Adversaries may use Outlook macros to execute malicious code and establish persistence, leveraging T1137, T1008, and T1546 techniques to evade detection. Proactively hunting for suspicious macro creation in Azure Sentinel helps identify potential compromise early, enabling timely containment and mitigation of advanced threats.
Detection Rule
title: Suspicious Outlook Macro Created
id: 117d3d3a-755c-4a61-b23e-9171146d094c
related:
- id: 8c31f563-f9a7-450c-bfa8-35f8f32f1f61
type: derived
status: test
description: Detects the creation of a macro file for Outlook.
references:
- https://www.mdsec.co.uk/2020/11/a-fresh-outlook-on-mail-based-persistence/
- https://speakerdeck.com/heirhabarov/hunting-for-persistence-via-microsoft-exchange-server-or-outlook?slide=53
- https://www.linkedin.com/pulse/outlook-backdoor-using-vba-samir-b-/
author: Nasreddine Bencherchali (Nextron Systems)
date: 2023-02-08
tags:
- attack.privilege-escalation
- attack.persistence
- attack.command-and-control
- attack.t1137
- attack.t1008
- attack.t1546
logsource:
category: file_event
product: windows
detection:
selection:
TargetFilename|endswith: '\Microsoft\Outlook\VbaProject.OTM'
filter:
Image|endswith: '\outlook.exe'
condition: selection and not filter
falsepositives:
- Unlikely
level: high
imFileEvent
| where TargetFileName endswith "\\Microsoft\\Outlook\\VbaProject.OTM" and (not(TargetFilePath endswith "\\outlook.exe"))Scenario: System administrator creates a macro for automating email reporting using Outlook VBA as part of a scheduled job.

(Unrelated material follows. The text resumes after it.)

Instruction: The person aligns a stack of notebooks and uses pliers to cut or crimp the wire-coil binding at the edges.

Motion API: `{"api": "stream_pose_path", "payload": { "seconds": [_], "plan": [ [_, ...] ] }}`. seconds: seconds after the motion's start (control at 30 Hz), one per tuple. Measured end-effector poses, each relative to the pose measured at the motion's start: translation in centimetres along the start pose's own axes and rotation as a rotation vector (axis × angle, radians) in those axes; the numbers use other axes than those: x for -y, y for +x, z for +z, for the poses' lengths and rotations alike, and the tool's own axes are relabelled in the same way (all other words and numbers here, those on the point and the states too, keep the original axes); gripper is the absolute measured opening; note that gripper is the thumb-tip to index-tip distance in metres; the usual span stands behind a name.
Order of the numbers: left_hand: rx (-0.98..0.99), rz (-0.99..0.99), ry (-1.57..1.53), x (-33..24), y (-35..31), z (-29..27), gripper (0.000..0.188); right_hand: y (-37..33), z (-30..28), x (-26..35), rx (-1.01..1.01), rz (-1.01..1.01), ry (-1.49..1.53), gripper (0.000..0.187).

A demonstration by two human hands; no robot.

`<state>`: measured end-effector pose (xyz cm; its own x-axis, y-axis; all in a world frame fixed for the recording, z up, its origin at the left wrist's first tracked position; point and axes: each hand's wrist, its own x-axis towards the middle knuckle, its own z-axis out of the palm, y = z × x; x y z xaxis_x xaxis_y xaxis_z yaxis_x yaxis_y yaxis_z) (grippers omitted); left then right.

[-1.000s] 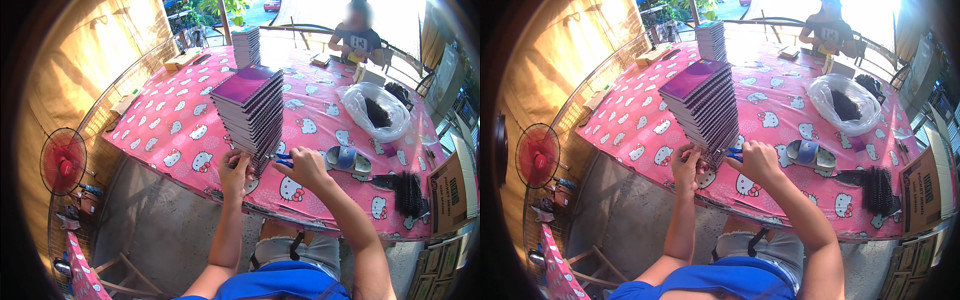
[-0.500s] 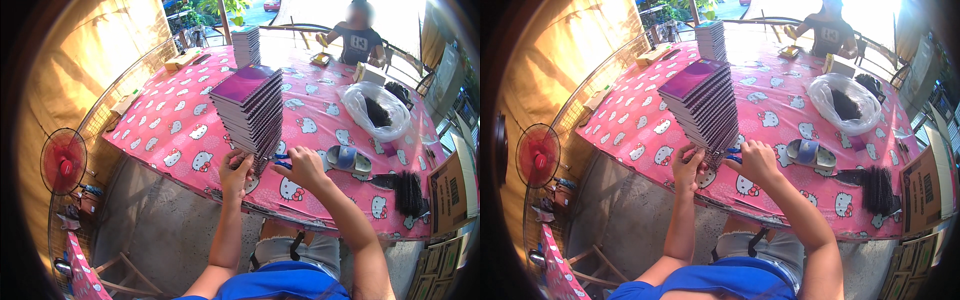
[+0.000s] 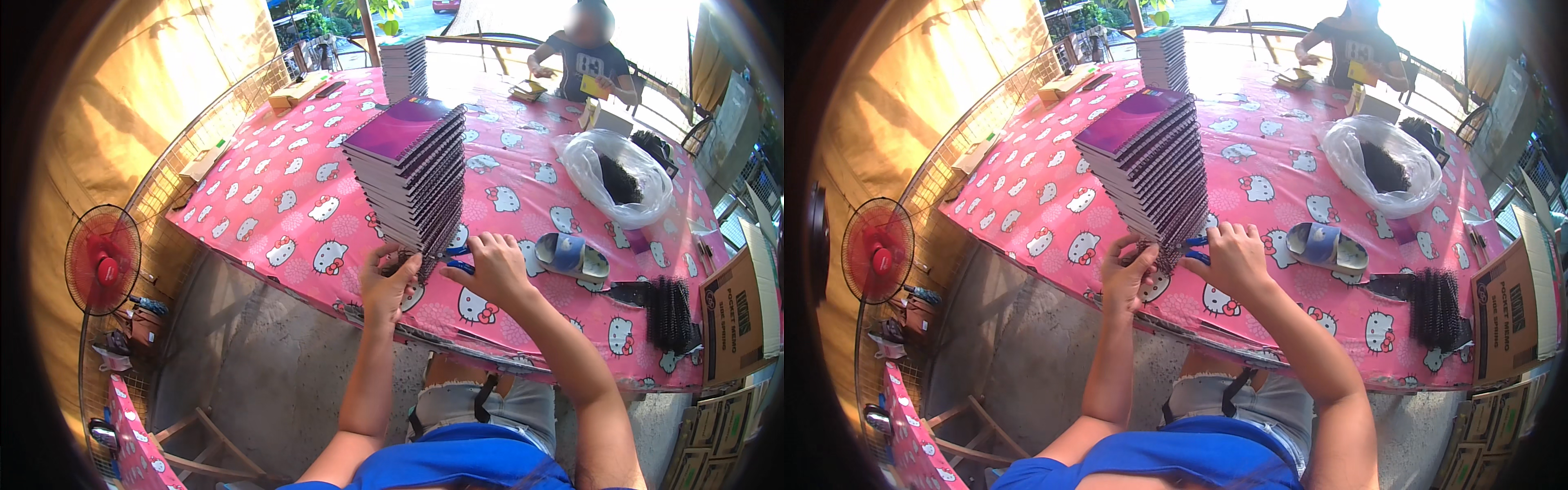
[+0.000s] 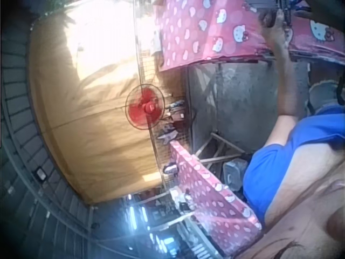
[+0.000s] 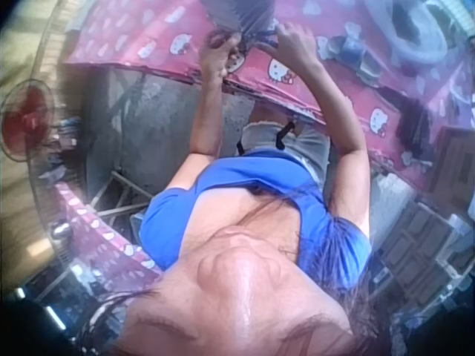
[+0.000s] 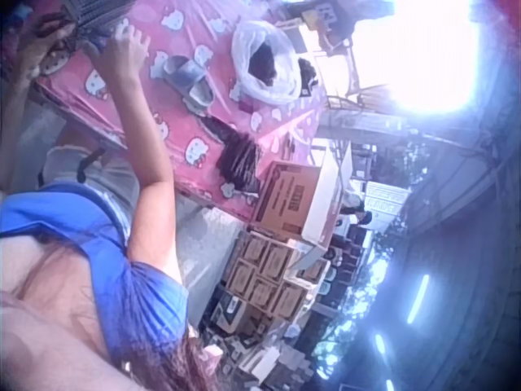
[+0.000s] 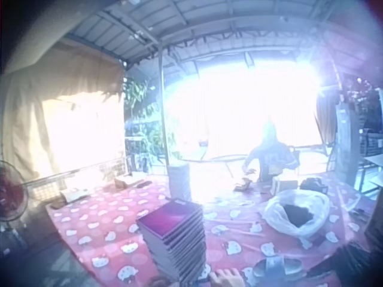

Filter/Exclusion: Exclude files created by the System or Administrators user, or filter by file path such as C:\Windows\System32\ or C:\Program Files\.
Scenario: IT team deploys a Microsoft Power Automate flow that uses Outlook integration to automate email processing.
Filter/Exclusion: Exclude files with Power Automate or Microsoft Flow in the file name, or filter by process name like Outlook.exe with known automation tools.
Scenario: A developer uses Outlook with VBA macros to automate data export for internal reporting.
Filter/Exclusion: Exclude files created by developer user accounts or filter based on file extension like .xls or .csv that are known to be used for reporting.
Scenario: A scheduled task runs a script that generates an .oft file for Outlook templates.
Filter/Exclusion: Exclude files with .oft extension or filter based on task scheduler origin, such as Task Scheduler or Microsoft Windows Task Scheduler.
Scenario: A third-party application (e.g., Zapier, Integromat) uses Outlook to send emails, creating temporary macro files during integration.
Filter/Exclusion: Exclude files created by known third-party tools or filter based on process name like Zapier.exe or Integromat.exe.